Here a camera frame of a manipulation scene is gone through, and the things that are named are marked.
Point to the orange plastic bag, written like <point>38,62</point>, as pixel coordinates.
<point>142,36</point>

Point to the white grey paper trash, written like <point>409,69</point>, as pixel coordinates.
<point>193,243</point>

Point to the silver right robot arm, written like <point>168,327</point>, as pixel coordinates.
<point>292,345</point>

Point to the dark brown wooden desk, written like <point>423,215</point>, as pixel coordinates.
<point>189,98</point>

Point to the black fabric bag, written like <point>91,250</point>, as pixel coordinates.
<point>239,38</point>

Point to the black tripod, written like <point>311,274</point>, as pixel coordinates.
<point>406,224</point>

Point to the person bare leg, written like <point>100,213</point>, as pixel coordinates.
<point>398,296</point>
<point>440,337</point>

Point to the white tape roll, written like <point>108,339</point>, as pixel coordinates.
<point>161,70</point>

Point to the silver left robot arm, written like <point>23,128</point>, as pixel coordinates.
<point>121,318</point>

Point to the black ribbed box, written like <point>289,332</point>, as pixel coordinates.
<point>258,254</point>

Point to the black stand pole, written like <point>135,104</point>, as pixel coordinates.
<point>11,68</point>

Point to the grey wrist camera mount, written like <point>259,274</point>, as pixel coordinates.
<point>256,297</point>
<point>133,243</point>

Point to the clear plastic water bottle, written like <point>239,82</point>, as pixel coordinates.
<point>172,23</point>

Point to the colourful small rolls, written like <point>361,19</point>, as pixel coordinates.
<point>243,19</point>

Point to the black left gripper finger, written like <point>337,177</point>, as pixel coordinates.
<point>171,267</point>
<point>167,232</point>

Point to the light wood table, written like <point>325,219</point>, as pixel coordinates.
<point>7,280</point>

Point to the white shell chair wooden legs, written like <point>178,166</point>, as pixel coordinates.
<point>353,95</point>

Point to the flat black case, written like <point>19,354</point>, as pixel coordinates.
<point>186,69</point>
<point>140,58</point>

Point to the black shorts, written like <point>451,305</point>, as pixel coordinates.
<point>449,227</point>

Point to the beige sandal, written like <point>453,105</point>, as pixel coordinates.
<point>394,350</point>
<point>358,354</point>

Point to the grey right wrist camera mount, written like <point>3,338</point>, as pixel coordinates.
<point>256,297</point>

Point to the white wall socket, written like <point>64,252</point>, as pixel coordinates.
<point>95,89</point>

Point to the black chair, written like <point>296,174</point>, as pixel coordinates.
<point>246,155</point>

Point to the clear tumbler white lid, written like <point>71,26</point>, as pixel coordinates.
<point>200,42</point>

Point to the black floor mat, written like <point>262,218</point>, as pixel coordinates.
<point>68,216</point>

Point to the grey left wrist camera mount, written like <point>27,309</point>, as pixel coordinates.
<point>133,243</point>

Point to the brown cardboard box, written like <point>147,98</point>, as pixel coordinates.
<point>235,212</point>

(Aim of the task): Each line of the data is to be restated exactly.

(Your response):
Here a camera frame of a manipulation scene is gone through, and the things that are named are marked.
Point to the orange plastic bag, written like <point>38,62</point>, as pixel coordinates.
<point>142,36</point>

Point to the white grey paper trash, written like <point>409,69</point>, as pixel coordinates.
<point>193,243</point>

Point to the silver right robot arm, written like <point>168,327</point>, as pixel coordinates.
<point>292,345</point>

Point to the dark brown wooden desk, written like <point>423,215</point>, as pixel coordinates.
<point>189,98</point>

Point to the black fabric bag, written like <point>91,250</point>, as pixel coordinates.
<point>239,38</point>

Point to the black tripod, written like <point>311,274</point>, as pixel coordinates.
<point>406,224</point>

Point to the person bare leg, written like <point>100,213</point>, as pixel coordinates.
<point>398,296</point>
<point>440,337</point>

Point to the white tape roll, written like <point>108,339</point>, as pixel coordinates.
<point>161,70</point>

Point to the silver left robot arm, written like <point>23,128</point>, as pixel coordinates.
<point>121,318</point>

Point to the black ribbed box, written like <point>289,332</point>, as pixel coordinates.
<point>258,254</point>

Point to the black stand pole, written like <point>135,104</point>, as pixel coordinates.
<point>11,68</point>

Point to the grey wrist camera mount, written like <point>259,274</point>, as pixel coordinates.
<point>256,297</point>
<point>133,243</point>

Point to the clear plastic water bottle, written like <point>239,82</point>, as pixel coordinates.
<point>172,23</point>

Point to the colourful small rolls, written like <point>361,19</point>, as pixel coordinates.
<point>243,19</point>

Point to the black left gripper finger, written like <point>337,177</point>, as pixel coordinates.
<point>171,267</point>
<point>167,232</point>

Point to the light wood table, written like <point>325,219</point>, as pixel coordinates.
<point>7,280</point>

Point to the white shell chair wooden legs, written like <point>178,166</point>, as pixel coordinates.
<point>353,95</point>

Point to the flat black case, written like <point>19,354</point>, as pixel coordinates.
<point>186,69</point>
<point>140,58</point>

Point to the black shorts, written like <point>451,305</point>, as pixel coordinates.
<point>449,227</point>

Point to the beige sandal, written like <point>453,105</point>, as pixel coordinates.
<point>394,350</point>
<point>358,354</point>

Point to the grey right wrist camera mount, written like <point>3,338</point>, as pixel coordinates.
<point>256,297</point>

Point to the white wall socket, written like <point>64,252</point>, as pixel coordinates.
<point>95,89</point>

Point to the black chair, written like <point>296,174</point>, as pixel coordinates.
<point>246,155</point>

Point to the clear tumbler white lid, written like <point>71,26</point>, as pixel coordinates.
<point>200,42</point>

Point to the black floor mat, written like <point>262,218</point>, as pixel coordinates.
<point>68,216</point>

Point to the grey left wrist camera mount, written like <point>27,309</point>, as pixel coordinates.
<point>133,243</point>

Point to the brown cardboard box, written like <point>147,98</point>, as pixel coordinates.
<point>235,212</point>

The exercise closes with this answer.